Though Mr. Rohtagi cannot be faulted for spinning the story on behalf of his clients, the episode underlines the need for reporters and editors to be careful about the use of selective leaks from a motivated source. When Ms. Setalvad noted that the SIT had made no fresh submission on April 13 and that the paper had gone by what the Gujarat government argued in court, the TOI editors were gracious enough to publish her rebuttal. However, the waters were further muddied by the reporter’s counter-claim that his original story was based on the findings of the SIT and that even though the report was confidential, "the TOI has access to the report".

In order to prove this "access", the reporter quoted sentences from four pages. The essence of these quotes were (1) that some witnesses had brought written statements which turned out to be at variance with what they subsequently deposed before the investigating officer, and (2) that a particular police officer had not been derelict in his duty during the riots as the activists had alleged. But the evidence offered only amounted to a watered down version of two of the less significant claims he had originally made. And he offered no quotations from the SIT report to buttress his more sensational allegations.

I have no way of knowing whether Mohapatra’s claims in these two instances are accurate or not. But what is strange is that a reporter who has access to a document that is brimming with information about the Gujarat riots and its executioners found nothing newsworthy other than the purported allegations about Ms. Setalvad. Even assuming those allegations are an accurate summary of what the SIT has written – and there are reasons to doubt this is the case – it speaks volumes for the reporter’s news sense that this is all he bothered to report. It is as if a defence correspondent "has access" to the still classified Henderson-Brooke report on the 1962 war and does an exclusive story not on its contents and main findings about who was responsible for India’s defeat but on the role of a minor ‘villain’. 

Even if the reporter made a judgment call and chose to highlight the Setalvad matter on day one, surely, he would have come across other material worth reporting on subsequent days? It is rumoured, for example, that the SIT report takes a contrary view to the Banerjee committee’s finding on the Godhra incident of February 27, 2002 that the train fire was the result of an accident and not a fire. But despite having "access", even this crucial angle was not explored. Three weeks on, the fact that the reporter has not provided further details of the contents suggests either that he no longer "has access" to the full report, or, more likely, never had access to the full report in the first place other than the bits and pieces conveniently made available by interested parties.

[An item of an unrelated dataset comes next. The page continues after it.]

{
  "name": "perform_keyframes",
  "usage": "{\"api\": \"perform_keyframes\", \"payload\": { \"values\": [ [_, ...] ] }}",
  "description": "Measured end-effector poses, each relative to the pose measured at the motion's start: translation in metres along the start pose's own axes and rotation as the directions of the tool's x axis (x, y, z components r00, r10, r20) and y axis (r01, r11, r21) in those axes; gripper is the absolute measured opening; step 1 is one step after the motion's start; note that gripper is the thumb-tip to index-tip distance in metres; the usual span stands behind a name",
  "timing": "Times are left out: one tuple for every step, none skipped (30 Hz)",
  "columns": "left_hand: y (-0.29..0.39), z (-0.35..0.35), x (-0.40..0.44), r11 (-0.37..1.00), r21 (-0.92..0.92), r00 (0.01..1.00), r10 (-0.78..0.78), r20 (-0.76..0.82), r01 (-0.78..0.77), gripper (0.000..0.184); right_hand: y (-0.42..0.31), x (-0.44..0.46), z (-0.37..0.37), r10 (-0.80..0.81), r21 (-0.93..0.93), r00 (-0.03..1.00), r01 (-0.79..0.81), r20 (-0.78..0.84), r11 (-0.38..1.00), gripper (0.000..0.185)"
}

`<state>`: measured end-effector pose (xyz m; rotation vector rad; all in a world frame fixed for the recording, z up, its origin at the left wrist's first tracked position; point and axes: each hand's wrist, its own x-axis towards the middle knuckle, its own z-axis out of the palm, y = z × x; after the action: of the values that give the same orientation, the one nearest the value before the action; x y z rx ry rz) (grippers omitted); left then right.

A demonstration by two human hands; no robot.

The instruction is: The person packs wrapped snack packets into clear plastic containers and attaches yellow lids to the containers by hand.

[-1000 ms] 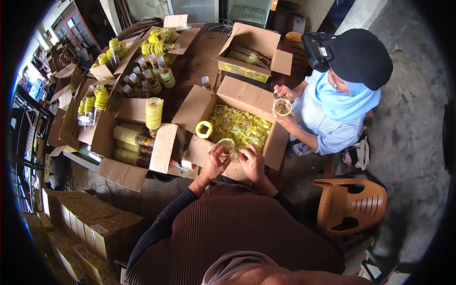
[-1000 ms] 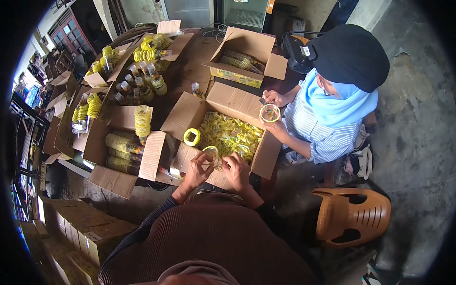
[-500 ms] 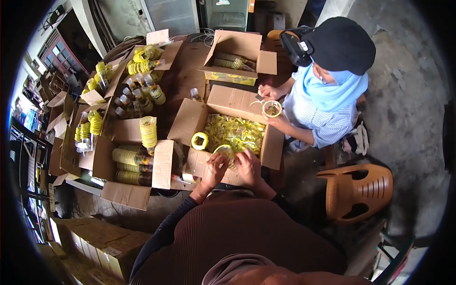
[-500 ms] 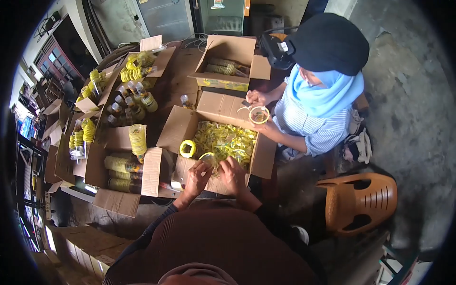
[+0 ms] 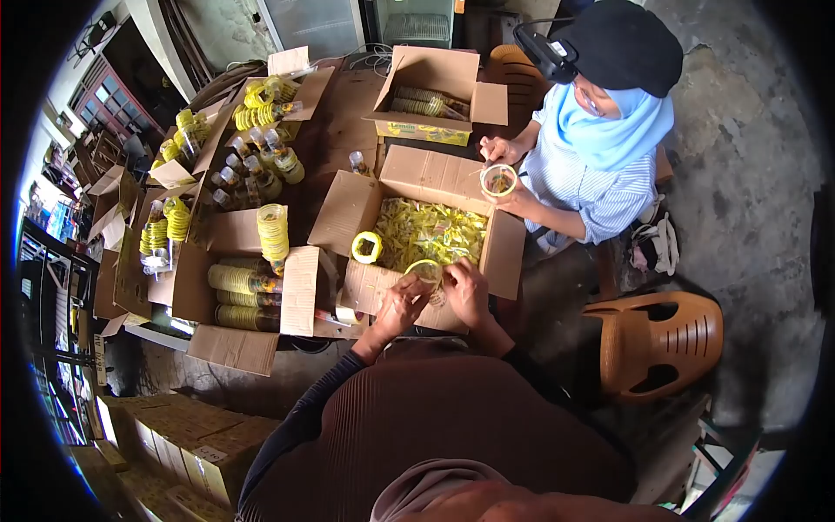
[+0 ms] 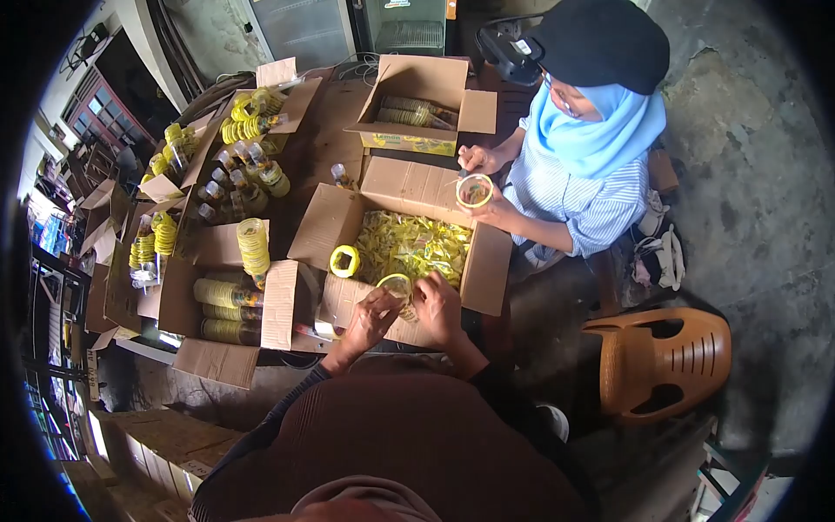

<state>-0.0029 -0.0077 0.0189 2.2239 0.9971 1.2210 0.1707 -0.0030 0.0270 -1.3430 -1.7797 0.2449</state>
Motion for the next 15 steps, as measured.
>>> {"api": "perform_keyframes", "payload": {
  "values": [
    [0.001,0.000,0.001,1.000,-0.001,1.000,-0.005,0.002,0.005,0.019,0.002,-0.001,-0.001,0.046,0.039,0.999,-0.045,-0.015,0.998,0.013],
    [0.001,0.000,0.004,0.999,-0.028,1.000,-0.019,-0.025,0.019,0.019,0.003,-0.003,-0.004,0.062,0.066,0.998,-0.061,-0.012,0.996,0.014],
    [0.003,-0.001,0.007,0.998,-0.053,0.998,-0.032,-0.053,0.029,0.020,0.000,-0.003,-0.007,0.061,0.068,0.998,-0.060,-0.010,0.996,0.014],
    [0.009,-0.004,0.008,0.989,-0.069,0.991,-0.130,-0.021,0.128,0.014,-0.003,-0.005,-0.011,0.038,0.073,0.999,-0.037,-0.003,0.997,0.015],
    [0.014,-0.006,0.009,0.989,-0.067,0.991,-0.131,-0.025,0.129,0.014,-0.005,-0.006,-0.014,0.013,0.078,1.000,-0.013,0.003,0.997,0.015],
    [0.018,-0.006,0.011,0.982,-0.062,0.983,-0.180,-0.025,0.178,0.014,-0.005,-0.006,-0.015,0.007,0.079,1.000,-0.007,0.004,0.997,0.015],
    [0.021,-0.006,0.011,0.972,-0.059,0.973,-0.230,-0.025,0.228,0.015,-0.005,-0.007,-0.016,-0.035,0.080,0.999,0.034,0.009,0.996,0.016],
    [0.023,-0.004,0.009,0.971,-0.056,0.972,-0.232,-0.027,0.231,0.015,-0.006,-0.008,-0.017,-0.074,0.082,0.997,0.073,0.015,0.994,0.017],
    [0.023,-0.002,0.009,0.969,-0.045,0.969,-0.244,-0.040,0.242,0.015,-0.007,-0.007,-0.018,-0.078,0.085,0.997,0.076,0.014,0.993,0.017],
    [0.023,0.001,0.009,0.967,-0.032,0.966,-0.253,-0.055,0.252,0.016,-0.007,-0.005,-0.020,-0.090,0.076,0.996,0.089,0.004,0.993,0.017],
    [0.024,0.003,0.009,0.967,-0.030,0.966,-0.253,-0.058,0.252,0.016,-0.008,-0.005,-0.023,-0.099,0.068,0.995,0.099,-0.003,0.993,0.017],
    [0.025,0.005,0.010,0.972,-0.018,0.968,-0.235,-0.093,0.235,0.016,-0.009,-0.005,-0.026,-0.104,0.069,0.995,0.104,-0.004,0.992,0.017],
    [0.025,0.006,0.013,0.977,-0.003,0.968,-0.213,-0.132,0.215,0.016,-0.007,-0.003,-0.029,-0.110,0.058,0.994,0.111,-0.019,0.992,0.017],
    [0.024,0.007,0.015,0.977,0.000,0.967,-0.213,-0.141,0.215,0.016,-0.007,-0.002,-0.032,-0.115,0.048,0.993,0.116,-0.031,0.992,0.016],
    [0.023,0.009,0.013,0.980,0.031,0.973,-0.190,-0.128,0.196,0.015,-0.007,-0.002,-0.033,-0.119,0.052,0.993,0.120,-0.025,0.991,0.016]
  ]
}}
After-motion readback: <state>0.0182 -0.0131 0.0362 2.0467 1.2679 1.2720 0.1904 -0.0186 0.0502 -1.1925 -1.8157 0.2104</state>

The authors of this selective leaking thought a planted story would destroy the credibility of the Gujarat government’s critics but the strategy has not worked. The Supreme Court has criticized the motivated, distorted leak of a confidential document and said it will not allow anyone to derail its investigation. The fact that the court has now asked the SIT to probe serious charges against Mr. Modi and more than 60 influential Sangh Parivar leaders and state officials and given the Team a supervisory role in the riot case prosecutions is a timely reminder of the fact that it is the administration of Gujarat that is in the dock and not those who are insisting that justice be done.